With the state and defense attorney consenting to electronically monitored home detention, Warshaw signed the order and added additional conditions of release.
Jenks is confined to home detention at his grandfather’s house on the 1600 block of 12th Street in Ewing and must refrain from possessing a firearm, destructive device or other dangerous weapon and must refrain from excessive use of alcohol or any use of narcotics, drugs or other controlled substance without a prescription by a licensed medical practitioner.
Jenks also must not commit any new offenses during his pretrial release and must avoid any and all contact with James Diggs Jr., the eyewitness who saw Tisheen Mack get gunned down.
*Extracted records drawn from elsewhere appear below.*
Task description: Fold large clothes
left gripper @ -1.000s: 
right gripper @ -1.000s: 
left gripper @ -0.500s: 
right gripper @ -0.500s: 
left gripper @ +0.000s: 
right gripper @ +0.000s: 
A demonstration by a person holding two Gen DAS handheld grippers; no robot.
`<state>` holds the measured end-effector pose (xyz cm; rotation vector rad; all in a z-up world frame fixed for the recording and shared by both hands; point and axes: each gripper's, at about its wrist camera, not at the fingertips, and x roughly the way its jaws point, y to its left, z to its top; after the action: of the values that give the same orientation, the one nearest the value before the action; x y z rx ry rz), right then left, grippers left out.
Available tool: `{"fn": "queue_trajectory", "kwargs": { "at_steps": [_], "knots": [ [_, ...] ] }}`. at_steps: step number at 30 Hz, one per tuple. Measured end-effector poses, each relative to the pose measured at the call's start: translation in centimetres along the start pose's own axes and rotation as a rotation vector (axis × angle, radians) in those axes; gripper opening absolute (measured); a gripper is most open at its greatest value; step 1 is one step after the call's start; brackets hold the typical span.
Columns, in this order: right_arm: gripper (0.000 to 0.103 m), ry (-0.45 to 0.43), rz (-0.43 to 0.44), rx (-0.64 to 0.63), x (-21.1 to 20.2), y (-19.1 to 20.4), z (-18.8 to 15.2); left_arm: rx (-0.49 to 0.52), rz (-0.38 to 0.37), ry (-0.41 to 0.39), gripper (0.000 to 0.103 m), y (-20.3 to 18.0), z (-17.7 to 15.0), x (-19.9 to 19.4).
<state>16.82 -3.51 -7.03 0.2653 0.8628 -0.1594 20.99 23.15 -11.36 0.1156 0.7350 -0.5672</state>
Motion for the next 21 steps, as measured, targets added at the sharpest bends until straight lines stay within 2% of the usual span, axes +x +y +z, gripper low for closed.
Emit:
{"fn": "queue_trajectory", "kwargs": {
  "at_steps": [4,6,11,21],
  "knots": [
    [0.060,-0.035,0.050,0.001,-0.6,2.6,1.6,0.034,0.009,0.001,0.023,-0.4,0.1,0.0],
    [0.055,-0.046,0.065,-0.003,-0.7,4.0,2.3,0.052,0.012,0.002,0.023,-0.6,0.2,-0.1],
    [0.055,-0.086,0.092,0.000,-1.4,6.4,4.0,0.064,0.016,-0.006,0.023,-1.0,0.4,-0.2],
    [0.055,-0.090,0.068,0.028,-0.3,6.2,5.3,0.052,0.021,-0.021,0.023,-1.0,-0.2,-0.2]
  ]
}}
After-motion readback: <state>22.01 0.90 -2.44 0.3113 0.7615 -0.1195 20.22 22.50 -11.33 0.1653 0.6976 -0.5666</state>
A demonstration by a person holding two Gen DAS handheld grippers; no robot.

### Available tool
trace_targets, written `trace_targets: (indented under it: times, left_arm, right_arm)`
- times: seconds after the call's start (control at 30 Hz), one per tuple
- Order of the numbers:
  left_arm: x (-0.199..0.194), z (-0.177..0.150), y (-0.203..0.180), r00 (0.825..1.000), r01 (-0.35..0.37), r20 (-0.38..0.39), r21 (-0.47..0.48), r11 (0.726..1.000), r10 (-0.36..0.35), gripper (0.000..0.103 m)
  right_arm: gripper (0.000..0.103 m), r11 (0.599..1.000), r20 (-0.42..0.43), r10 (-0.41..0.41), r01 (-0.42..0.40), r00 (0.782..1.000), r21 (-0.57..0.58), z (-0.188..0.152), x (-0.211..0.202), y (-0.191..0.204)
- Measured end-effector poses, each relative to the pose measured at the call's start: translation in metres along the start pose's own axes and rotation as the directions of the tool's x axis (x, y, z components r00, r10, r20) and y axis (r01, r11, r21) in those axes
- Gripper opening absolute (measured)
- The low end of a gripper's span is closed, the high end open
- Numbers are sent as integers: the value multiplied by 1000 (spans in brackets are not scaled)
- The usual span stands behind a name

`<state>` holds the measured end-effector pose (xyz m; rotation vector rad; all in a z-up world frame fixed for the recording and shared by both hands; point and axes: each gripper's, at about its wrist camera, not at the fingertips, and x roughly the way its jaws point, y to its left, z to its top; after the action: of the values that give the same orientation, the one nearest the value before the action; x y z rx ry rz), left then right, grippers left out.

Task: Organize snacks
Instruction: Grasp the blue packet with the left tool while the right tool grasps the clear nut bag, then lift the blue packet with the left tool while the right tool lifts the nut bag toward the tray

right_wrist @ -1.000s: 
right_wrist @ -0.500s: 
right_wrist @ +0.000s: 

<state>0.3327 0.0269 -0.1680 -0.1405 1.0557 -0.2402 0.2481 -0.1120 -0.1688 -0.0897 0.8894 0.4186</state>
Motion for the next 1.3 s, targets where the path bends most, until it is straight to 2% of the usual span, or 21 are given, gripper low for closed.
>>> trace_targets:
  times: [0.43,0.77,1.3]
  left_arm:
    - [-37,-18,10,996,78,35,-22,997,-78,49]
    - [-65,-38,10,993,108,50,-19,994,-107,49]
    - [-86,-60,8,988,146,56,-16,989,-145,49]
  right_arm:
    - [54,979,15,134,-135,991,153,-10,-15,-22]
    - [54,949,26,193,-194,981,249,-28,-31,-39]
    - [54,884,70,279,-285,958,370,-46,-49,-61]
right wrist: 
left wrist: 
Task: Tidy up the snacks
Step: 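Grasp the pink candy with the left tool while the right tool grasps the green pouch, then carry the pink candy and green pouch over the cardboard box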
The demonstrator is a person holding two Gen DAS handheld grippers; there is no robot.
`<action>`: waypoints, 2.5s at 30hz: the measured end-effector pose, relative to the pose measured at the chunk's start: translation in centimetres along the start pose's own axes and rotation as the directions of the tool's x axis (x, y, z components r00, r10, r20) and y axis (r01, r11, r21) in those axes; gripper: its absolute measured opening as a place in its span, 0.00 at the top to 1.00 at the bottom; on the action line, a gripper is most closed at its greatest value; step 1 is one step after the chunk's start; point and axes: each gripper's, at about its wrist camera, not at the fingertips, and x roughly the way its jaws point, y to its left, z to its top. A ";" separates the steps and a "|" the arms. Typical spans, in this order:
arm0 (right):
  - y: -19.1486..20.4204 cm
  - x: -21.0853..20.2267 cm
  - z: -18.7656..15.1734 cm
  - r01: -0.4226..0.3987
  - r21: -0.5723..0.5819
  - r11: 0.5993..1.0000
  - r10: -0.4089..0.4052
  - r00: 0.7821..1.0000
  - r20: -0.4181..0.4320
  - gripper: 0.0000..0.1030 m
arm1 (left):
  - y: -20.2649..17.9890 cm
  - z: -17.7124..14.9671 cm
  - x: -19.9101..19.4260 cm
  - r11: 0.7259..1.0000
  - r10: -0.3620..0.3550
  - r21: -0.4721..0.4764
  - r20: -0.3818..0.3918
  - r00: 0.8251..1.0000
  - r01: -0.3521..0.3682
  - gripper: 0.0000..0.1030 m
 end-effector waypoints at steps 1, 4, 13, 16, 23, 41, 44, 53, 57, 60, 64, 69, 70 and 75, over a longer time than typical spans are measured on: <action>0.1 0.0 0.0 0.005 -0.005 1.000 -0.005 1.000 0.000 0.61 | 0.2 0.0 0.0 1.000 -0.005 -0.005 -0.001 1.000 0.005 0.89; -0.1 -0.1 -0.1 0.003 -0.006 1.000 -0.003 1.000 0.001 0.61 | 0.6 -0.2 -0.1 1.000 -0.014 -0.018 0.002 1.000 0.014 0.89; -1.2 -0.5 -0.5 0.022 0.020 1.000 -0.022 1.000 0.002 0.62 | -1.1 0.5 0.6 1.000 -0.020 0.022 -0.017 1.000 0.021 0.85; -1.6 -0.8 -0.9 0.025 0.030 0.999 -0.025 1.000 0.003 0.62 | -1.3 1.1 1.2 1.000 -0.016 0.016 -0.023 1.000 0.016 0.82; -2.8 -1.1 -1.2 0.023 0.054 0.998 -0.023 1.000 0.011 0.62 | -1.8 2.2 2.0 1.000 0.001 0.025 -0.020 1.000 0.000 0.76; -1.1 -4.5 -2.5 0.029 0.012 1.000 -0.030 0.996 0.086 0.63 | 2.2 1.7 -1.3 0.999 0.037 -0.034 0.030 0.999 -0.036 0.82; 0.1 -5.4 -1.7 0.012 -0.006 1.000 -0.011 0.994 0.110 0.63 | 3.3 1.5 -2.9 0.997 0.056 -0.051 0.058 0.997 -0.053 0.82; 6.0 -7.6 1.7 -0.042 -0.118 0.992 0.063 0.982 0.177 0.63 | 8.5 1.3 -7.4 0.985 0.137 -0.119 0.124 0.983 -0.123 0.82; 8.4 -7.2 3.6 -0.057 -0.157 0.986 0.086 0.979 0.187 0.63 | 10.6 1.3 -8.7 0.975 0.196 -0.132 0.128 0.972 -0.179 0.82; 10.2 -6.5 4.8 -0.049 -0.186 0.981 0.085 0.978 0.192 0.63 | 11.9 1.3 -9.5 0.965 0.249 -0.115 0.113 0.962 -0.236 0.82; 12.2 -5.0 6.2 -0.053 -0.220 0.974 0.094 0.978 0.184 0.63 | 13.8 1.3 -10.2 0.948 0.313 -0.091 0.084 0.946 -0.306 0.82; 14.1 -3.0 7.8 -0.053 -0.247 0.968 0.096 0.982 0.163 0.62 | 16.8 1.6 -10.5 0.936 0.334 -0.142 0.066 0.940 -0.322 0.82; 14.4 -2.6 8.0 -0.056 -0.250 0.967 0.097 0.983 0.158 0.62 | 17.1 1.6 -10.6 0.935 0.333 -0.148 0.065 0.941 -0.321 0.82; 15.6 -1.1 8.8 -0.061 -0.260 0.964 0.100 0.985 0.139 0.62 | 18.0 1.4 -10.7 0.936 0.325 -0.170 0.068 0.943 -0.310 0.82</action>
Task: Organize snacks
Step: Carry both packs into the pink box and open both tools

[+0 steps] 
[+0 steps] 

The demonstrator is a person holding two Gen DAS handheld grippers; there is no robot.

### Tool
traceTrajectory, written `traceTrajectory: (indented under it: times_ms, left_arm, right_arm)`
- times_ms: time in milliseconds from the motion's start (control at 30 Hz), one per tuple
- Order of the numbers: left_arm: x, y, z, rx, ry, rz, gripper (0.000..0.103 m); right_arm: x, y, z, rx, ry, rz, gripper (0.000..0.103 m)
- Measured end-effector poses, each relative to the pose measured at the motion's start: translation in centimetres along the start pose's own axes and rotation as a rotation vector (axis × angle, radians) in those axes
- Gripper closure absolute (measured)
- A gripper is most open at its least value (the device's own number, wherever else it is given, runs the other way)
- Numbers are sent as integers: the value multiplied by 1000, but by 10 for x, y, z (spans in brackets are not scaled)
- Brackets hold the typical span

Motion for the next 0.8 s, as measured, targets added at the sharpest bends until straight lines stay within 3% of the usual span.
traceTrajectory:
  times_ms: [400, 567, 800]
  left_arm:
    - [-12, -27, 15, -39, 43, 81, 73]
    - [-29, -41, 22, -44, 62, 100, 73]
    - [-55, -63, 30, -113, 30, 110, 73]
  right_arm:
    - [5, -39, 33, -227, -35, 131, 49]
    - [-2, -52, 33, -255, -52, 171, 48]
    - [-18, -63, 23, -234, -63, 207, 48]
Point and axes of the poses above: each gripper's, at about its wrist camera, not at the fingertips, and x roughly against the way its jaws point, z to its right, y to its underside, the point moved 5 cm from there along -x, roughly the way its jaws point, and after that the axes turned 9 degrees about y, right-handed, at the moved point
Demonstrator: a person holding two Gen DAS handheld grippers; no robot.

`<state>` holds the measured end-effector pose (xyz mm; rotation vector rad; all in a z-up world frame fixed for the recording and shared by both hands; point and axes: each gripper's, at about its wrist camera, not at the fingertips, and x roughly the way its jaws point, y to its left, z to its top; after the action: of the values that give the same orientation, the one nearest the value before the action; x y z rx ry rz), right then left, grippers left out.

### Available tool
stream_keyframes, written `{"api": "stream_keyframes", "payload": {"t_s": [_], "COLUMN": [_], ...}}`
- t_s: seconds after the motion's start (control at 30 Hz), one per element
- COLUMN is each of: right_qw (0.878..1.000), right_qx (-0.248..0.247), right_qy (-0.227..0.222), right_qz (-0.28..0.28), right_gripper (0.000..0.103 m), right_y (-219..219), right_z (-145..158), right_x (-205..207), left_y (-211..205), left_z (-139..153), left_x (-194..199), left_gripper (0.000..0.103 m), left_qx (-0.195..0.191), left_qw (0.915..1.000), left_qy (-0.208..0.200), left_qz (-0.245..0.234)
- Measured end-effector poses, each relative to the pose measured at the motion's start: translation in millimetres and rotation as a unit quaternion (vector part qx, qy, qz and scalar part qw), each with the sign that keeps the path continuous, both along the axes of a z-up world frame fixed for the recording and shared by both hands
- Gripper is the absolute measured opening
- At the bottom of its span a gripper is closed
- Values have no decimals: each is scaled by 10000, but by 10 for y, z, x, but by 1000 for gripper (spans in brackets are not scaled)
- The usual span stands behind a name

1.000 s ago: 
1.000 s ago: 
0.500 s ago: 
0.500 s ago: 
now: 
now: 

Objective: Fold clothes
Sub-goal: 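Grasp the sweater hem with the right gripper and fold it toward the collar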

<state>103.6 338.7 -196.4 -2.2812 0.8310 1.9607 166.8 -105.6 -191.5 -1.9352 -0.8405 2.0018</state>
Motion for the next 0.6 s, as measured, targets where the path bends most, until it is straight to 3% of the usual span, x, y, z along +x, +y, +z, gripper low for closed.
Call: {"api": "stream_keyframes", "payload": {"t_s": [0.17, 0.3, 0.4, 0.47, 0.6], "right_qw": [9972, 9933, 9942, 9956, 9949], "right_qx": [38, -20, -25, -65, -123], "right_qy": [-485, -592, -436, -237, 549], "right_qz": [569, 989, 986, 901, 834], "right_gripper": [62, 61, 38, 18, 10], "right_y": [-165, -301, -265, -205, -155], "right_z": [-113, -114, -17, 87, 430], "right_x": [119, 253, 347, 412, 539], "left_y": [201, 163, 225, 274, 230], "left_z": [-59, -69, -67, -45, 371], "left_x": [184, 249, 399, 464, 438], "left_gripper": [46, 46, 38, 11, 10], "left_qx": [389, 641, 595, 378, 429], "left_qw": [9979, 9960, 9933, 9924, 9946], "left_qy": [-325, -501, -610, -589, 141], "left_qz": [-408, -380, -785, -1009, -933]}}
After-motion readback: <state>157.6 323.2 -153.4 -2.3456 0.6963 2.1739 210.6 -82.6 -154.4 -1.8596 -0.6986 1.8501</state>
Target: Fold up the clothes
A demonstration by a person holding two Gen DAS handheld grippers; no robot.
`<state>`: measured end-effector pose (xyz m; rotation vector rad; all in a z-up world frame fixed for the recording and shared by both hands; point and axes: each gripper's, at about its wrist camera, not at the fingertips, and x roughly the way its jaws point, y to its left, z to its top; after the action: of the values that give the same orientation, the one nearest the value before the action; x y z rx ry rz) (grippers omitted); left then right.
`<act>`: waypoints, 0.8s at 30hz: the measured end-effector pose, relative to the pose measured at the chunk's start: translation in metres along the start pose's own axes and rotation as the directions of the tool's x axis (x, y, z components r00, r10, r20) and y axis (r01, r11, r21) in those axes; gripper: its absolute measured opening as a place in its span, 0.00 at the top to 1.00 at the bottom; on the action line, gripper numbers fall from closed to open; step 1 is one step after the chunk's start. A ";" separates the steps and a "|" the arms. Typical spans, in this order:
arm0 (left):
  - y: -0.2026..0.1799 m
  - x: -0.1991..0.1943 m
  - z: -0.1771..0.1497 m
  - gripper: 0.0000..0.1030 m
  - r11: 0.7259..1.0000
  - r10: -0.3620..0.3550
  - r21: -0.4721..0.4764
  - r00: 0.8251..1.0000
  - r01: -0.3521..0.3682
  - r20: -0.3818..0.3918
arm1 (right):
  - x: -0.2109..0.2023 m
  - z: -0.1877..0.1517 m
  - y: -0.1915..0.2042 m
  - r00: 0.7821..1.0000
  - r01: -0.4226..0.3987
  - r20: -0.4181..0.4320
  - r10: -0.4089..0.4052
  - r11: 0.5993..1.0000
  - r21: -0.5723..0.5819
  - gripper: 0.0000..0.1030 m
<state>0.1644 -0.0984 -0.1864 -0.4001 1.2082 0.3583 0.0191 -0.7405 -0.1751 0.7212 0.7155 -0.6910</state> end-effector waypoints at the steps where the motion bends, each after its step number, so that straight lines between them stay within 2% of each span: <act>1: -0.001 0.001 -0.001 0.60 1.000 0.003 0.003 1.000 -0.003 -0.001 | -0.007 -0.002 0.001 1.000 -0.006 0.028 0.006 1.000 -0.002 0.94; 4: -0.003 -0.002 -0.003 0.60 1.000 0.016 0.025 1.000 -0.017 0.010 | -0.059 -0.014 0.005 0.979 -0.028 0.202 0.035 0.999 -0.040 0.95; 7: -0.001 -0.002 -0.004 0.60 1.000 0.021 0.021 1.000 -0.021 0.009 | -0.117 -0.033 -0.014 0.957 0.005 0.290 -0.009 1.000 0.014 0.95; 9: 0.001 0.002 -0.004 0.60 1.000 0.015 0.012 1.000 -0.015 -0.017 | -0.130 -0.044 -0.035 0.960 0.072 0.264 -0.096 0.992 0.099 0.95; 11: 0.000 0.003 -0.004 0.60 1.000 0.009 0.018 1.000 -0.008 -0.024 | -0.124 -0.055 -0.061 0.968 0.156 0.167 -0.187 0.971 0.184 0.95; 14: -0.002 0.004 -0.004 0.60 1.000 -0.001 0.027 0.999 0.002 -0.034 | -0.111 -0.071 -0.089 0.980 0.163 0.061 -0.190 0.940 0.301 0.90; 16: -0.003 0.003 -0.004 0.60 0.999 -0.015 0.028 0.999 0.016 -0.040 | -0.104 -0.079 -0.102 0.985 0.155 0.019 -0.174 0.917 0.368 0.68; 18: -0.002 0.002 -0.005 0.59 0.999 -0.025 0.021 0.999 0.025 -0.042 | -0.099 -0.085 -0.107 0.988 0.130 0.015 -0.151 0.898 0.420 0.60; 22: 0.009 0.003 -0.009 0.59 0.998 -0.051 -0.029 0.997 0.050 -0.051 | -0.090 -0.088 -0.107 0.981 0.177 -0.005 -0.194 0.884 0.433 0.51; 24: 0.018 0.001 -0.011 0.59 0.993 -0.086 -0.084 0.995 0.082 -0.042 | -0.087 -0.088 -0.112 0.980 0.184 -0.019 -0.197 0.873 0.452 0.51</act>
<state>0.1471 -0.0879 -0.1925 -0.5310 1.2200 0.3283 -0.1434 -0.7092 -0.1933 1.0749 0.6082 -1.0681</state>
The three-hour statement that the eyewitness gave to police does not implicate Jenks in the July 23 homicide, according to Furlong, who said, “My client denies any knowledge of the crime.”
“The whole thing is a mystery to me and candidly I think the whole thing is a mystery to police, but they wanted to make an arrest and they did,” Furlong told The Trentonian on Tuesday. “Jihad was nowhere near the crime scene if there was a crime scene.”
Police sources say the slain Mack had a gun on him, which was found while medical personnel stabilized him at the scene. Mack was later pronounced dead at the hospital. He suffered numerous gunshot wounds.
The affidavit of probable cause had no substantive information in it, but it is possible that Mack may have engaged or attempted to engage his killer in a gunfight.
The circumstances surrounding Mack’s death seem comparable to the circumstances surrounding the 2015 shooting death of 19-year-old Elvin Kimble.
The slain Kimble was reportedly wearing a ski mask and still had a gun in his hand when police found him slumped over near a van on the 700 block of Division Street on Nov. 24, 2015.
Two defendants in the Kimble slaying were originally arrested on heavy murder charges, but Gary Spears, 35, of Trenton, ended up pleading guilty to first-degree aggravated manslaughter and has been sentenced to 10 years of incarceration while co-defendant Jermaine Johnson, 41, of Ewing, pleaded guilty to third-degree hindering prosecution and has been sentenced to five years behind bars.
In the Mack slaying, Jenks has been charged with second-degree manslaughter, possession of a firearm for an unlawful purpose and unlawful possession of a handgun without a permit for the Trenton homicide that occurred July 23.
Police charged Jenks under a peculiar statute known as 2C:11-4B (2), which defines provoked manslaughter as being a case where “a homicide which would otherwise be murder … is committed in the heat of passion resulting from a reasonable provocation.”
If Mack was armed with a gun, whoever gunned him down could have been under reasonable provocation.
“I don’t have any additional statements beyond what was said in court,” a Mercer County Prosecutor’s Office spokeswoman said Tuesday when asked why Jenks was charged with second-degree provoked manslaughter rather than first-degree murder and why prosecutors consented to Jenks being placed on electronically monitored home detention after initially pursuing pretrial detention.
Records show Jenks was committed to the Mercer County Correction Center on Aug. 4 and discharged Aug. 30 on his own recognizance with conditions that include electronically monitored home detention.